Operating a crane on a construction site is already a complex and demanding task, but when thunderstorms and lightning strikes occur, the risks and complexities increase dramatically. In this blog post, we'll discuss the best practices for safe crane operation during thunderstorms and lightning, to help keep your workers safe, your crane undamaged, and your project on track.
Preparation is essential when it comes to crane operation during thunderstorms and lightning. All workers must be aware of the potential risks of working during a storm and must understand the safety procedures that need to be followed.
Best Practices for Safe Crane Operation:
Monitor the daily forecasts for thunderstorms and lightning, and pay attention to early signs such as high winds, dark clouds, rain, distant thunder or lightning.
If you hear thunder, lightning may be close enough to strike you. Stop any new task that you can't quickly stop and seek safety in a substantial building. If a substantial building is not available, a metal-topped vehicle with the windows up is the next best choice.
Assess the lightning threat and take appropriate action. Lightning can strike as far as 20 km from the storm cloud.
For mobile cranes, consider lowering the boom and reducing the boom height. Stay inside the crane, wind up or close any windows, and allow the front to pass. Ensure all personnel remain clear of the machine and its hooks. If a substantial building is available, move to this location if safe to do so.
For crawler cranes, stay inside the crane, wind up or close any windows, and allow the front to pass. Ensure all personnel remain clear of the machine and its hooks. If a substantial building is available, move to this location if safe to do so.
For tower cranes, stay inside the crane and allow the front to pass. Ensure all personnel remain clear of the machine and its hooks. The tower crane will be earthed for lightning protection.
If you see lightning, count the number of seconds until you hear thunder. Divide the number of seconds by 3 to get the distance the lightning is away from you.
As a general precaution, the crane should not resume work activities until 30 minutes after the last audible thunder or visible flash of lightning.
If the crane is struck by lightning, refer to the manufacturer's instructions for further guidance.
Thunderstorms are a common occurrence on construction sites, and they can pose a serious risk to the safety of crane operators and riggers. While there's no surefire way to completely eliminate the risk of lightning strikes, there are several precautions that can be taken to minimize the danger. One such measure is to use a lightning tracking app like My Lightning Tracker Pro, which is available on the App Store.

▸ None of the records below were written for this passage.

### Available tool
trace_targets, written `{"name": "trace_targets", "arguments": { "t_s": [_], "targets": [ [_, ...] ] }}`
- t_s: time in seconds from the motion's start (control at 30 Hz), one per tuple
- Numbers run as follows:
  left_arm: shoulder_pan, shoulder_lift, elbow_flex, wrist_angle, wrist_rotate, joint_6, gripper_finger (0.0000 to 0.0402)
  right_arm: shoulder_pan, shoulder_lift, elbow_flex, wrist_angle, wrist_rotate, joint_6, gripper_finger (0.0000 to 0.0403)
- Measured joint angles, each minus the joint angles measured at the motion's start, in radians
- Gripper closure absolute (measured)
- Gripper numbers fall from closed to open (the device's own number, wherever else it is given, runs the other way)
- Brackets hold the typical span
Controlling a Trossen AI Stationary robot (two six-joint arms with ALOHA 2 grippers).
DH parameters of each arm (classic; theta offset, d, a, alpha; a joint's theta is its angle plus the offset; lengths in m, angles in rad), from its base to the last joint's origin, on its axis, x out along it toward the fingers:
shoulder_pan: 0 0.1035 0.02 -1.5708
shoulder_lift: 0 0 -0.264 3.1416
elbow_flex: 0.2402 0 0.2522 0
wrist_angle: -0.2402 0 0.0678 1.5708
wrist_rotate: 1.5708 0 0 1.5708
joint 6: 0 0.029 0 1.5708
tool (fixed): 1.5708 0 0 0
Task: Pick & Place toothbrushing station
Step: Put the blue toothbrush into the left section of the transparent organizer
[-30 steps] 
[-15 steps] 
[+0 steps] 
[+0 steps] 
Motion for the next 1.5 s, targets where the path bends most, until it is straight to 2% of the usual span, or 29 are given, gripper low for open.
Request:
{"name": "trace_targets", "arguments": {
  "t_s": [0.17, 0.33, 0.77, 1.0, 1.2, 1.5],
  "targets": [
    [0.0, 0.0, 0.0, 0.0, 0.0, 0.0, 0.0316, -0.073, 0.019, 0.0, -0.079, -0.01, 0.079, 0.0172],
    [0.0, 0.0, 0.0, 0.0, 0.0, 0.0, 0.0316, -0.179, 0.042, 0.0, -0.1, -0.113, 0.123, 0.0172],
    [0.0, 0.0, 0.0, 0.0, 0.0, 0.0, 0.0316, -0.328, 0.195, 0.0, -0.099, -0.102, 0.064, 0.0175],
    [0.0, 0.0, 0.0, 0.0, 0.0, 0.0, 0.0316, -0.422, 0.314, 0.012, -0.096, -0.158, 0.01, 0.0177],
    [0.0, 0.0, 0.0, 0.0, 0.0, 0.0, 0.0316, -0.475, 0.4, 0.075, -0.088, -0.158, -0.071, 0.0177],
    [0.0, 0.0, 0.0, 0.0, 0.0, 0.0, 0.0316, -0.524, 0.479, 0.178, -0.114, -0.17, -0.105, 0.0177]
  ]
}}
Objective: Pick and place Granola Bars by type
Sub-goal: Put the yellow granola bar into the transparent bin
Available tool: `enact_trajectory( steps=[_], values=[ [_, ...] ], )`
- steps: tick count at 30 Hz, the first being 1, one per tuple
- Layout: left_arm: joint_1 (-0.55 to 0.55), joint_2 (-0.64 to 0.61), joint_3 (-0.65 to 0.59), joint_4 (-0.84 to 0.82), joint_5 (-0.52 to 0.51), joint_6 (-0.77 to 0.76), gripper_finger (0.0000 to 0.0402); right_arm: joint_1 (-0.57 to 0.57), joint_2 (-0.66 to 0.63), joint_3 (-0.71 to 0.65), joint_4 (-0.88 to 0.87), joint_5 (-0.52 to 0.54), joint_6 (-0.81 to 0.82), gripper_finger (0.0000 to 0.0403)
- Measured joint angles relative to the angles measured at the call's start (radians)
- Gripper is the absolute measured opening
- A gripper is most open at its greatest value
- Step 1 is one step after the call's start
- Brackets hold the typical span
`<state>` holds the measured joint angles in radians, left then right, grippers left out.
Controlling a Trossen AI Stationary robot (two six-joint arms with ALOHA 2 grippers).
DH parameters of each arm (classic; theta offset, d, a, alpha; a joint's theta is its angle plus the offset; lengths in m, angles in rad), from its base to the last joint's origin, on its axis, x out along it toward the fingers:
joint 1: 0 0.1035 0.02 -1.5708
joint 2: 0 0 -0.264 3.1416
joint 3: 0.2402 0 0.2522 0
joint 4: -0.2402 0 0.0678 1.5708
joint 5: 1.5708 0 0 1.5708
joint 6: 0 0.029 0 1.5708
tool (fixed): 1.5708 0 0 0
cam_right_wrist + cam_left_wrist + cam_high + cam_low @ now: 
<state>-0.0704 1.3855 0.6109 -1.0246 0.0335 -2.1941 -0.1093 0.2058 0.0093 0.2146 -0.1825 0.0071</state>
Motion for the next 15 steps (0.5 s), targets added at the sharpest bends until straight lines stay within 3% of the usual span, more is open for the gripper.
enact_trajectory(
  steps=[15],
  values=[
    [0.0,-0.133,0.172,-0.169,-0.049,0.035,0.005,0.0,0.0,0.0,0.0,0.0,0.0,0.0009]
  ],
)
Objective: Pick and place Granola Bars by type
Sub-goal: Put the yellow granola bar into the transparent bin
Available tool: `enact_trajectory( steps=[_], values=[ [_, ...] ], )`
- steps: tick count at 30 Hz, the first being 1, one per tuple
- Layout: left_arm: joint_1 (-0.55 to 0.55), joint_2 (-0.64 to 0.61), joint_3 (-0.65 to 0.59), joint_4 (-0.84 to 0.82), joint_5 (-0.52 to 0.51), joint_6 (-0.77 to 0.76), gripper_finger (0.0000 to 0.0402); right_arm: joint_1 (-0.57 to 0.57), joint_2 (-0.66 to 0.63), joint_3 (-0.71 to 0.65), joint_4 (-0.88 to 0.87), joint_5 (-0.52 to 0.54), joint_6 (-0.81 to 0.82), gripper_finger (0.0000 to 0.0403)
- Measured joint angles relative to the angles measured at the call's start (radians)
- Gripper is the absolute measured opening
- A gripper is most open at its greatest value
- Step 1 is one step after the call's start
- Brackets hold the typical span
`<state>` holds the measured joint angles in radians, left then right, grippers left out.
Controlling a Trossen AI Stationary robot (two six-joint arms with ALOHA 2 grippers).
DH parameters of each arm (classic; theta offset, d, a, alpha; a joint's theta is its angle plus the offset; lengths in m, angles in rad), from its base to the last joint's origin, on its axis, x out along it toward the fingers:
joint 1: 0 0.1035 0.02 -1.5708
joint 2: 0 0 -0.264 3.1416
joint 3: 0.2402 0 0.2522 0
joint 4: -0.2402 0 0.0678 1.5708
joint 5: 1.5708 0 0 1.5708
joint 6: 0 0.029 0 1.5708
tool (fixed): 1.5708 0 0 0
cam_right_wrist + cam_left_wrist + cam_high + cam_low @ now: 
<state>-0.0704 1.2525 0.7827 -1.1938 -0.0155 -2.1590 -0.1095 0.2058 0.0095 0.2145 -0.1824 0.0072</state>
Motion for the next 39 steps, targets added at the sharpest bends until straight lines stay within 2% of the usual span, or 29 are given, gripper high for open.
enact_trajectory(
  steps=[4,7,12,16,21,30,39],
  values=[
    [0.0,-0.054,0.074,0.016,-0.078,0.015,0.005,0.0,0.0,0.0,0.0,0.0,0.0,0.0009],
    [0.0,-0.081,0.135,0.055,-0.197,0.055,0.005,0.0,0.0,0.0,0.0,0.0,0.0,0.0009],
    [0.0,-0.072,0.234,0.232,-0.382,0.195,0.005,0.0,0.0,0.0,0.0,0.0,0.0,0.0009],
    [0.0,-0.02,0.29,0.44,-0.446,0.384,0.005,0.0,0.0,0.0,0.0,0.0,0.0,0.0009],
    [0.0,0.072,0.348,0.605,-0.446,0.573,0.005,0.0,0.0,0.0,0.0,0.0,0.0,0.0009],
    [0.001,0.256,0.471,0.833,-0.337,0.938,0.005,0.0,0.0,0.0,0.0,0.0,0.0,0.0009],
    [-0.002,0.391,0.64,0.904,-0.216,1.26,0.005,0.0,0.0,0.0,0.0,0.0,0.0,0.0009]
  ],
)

With this app, you can monitor lightning strikes in real-time all over the world, and receive notifications whenever strikes are detected in your area. You can also view a history of hotspots where lightning strikes occur most often and more detailed information about where the thunderstorm is occurring on a map. Moreover, the app can alert you when a storm is nearby so that you can monitor it live.
In conclusion, the safety of crane operators and riggers during thunderstorms is a serious matter that should not be taken lightly. The use of a mobile app such as My Lightning Tracker Pro can be a valuable tool in monitoring lightning strikes and taking necessary precautions to protect personnel and equipment on the job site.
Remember, the most important thing you can do during a thunderstorm is to seek shelter in a substantial building, or if that is not possible, a metal-topped vehicle with the windows up.
Do not attempt to operate a crane during a thunderstorm unless it is absolutely necessary, and only resume crane work activities after 30 minutes from the last audible thunder or visible flash of lightning.
By taking the appropriate precautions and using modern tools like a reliable lightning tracking app, you can help ensure that you're prepared for any thunderstorm that comes your way, and keep everyone on the job site safe.